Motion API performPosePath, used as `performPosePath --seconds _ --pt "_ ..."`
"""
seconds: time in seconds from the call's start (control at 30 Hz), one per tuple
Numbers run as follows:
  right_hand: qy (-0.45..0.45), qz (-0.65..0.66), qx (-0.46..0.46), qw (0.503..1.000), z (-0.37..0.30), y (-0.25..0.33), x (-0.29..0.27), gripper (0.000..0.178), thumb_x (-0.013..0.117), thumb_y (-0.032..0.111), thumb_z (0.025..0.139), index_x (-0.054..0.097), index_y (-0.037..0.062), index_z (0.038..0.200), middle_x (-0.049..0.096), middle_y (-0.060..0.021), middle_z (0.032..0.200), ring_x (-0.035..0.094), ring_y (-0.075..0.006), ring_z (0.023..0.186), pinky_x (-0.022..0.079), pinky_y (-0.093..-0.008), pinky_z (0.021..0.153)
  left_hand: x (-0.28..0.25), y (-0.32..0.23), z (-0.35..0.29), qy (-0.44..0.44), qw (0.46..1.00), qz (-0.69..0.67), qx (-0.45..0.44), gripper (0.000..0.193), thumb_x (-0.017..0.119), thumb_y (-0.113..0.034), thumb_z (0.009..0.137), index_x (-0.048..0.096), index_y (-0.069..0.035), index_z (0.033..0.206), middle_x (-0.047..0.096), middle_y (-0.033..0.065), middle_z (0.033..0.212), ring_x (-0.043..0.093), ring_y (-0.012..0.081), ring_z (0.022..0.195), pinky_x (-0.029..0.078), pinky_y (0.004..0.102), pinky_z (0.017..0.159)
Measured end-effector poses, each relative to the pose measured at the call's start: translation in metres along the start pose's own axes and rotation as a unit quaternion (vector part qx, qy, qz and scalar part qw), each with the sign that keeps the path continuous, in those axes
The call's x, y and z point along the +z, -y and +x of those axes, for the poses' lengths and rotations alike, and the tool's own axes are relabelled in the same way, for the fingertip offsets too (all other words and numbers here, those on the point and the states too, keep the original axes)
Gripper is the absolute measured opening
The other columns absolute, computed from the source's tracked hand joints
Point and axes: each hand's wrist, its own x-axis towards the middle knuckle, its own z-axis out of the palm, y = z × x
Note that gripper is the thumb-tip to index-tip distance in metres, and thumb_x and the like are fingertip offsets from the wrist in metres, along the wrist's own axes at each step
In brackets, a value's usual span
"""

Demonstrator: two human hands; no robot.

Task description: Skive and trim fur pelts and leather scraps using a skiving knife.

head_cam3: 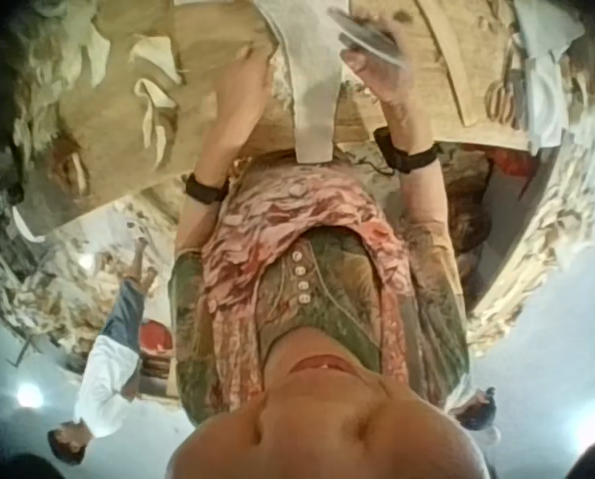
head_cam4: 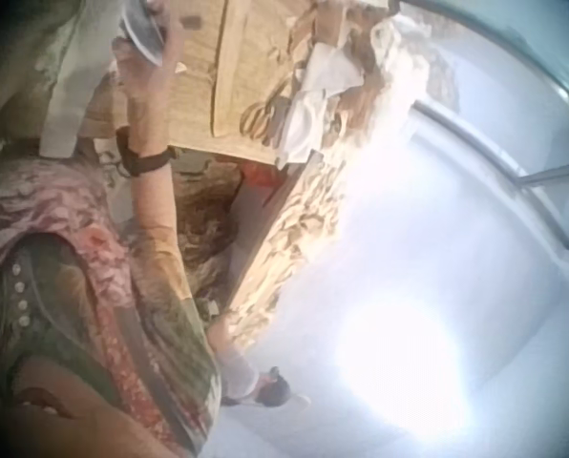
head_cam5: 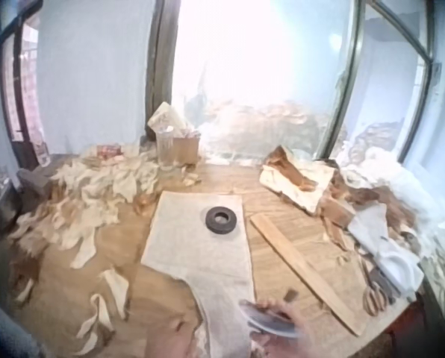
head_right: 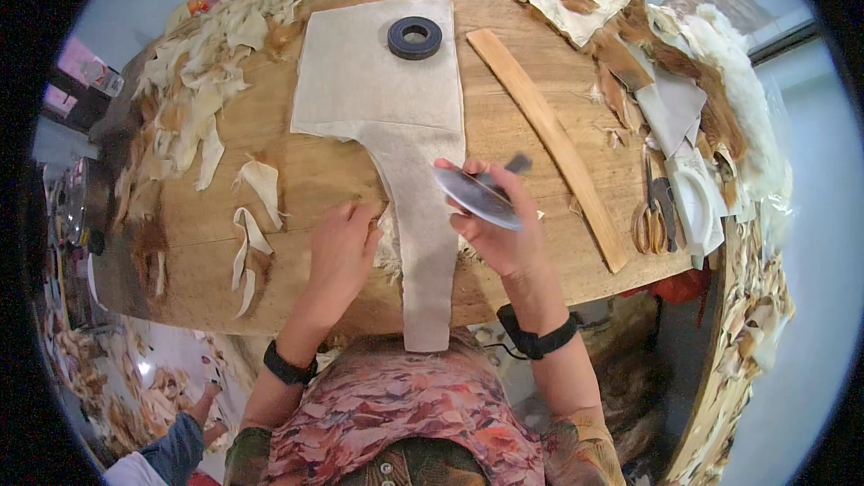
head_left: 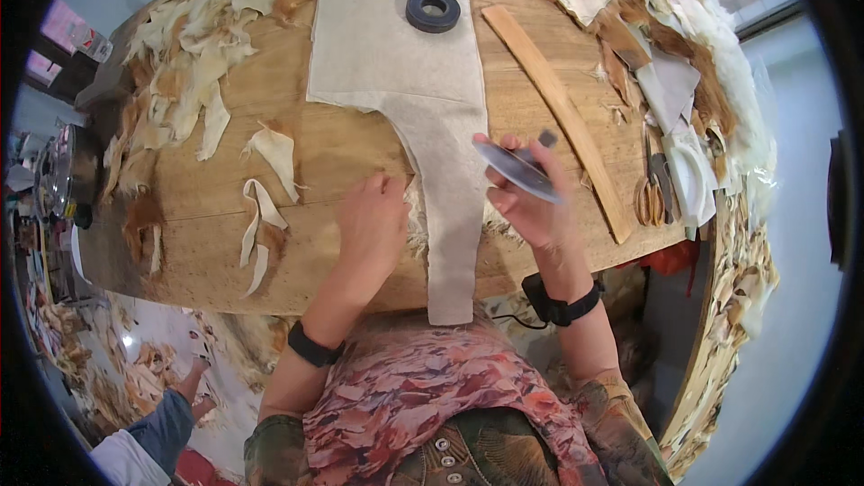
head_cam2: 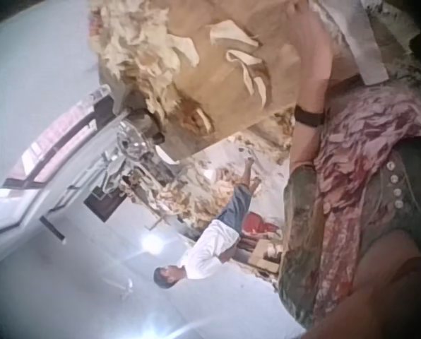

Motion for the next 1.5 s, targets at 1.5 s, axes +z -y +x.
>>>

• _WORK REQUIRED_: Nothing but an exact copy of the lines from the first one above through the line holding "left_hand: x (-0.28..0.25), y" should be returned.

• _PROBLEM SOLUTION_:
Motion API performPosePath, used as `performPosePath --seconds _ --pt "_ ..."`
"""
seconds: time in seconds from the call's start (control at 30 Hz), one per tuple
Numbers run as follows:
  right_hand: qy (-0.45..0.45), qz (-0.65..0.66), qx (-0.46..0.46), qw (0.503..1.000), z (-0.37..0.30), y (-0.25..0.33), x (-0.29..0.27), gripper (0.000..0.178), thumb_x (-0.013..0.117), thumb_y (-0.032..0.111), thumb_z (0.025..0.139), index_x (-0.054..0.097), index_y (-0.037..0.062), index_z (0.038..0.200), middle_x (-0.049..0.096), middle_y (-0.060..0.021), middle_z (0.032..0.200), ring_x (-0.035..0.094), ring_y (-0.075..0.006), ring_z (0.023..0.186), pinky_x (-0.022..0.079), pinky_y (-0.093..-0.008), pinky_z (0.021..0.153)
  left_hand: x (-0.28..0.25), y (-0.32..0.23), z (-0.35..0.29), qy (-0.44..0.44), qw (0.46..1.00), qz (-0.69..0.67), qx (-0.45..0.44), gripper (0.000..0.193), thumb_x (-0.017..0.119), thumb_y (-0.113..0.034), thumb_z (0.009..0.137), index_x (-0.048..0.096), index_y (-0.069..0.035), index_z (0.033..0.206), middle_x (-0.047..0.096), middle_y (-0.033..0.065), middle_z (0.033..0.212), ring_x (-0.043..0.093), ring_y (-0.012..0.081), ring_z (0.022..0.195), pinky_x (-0.029..0.078), pinky_y (0.004..0.102), pinky_z (0.017..0.159)

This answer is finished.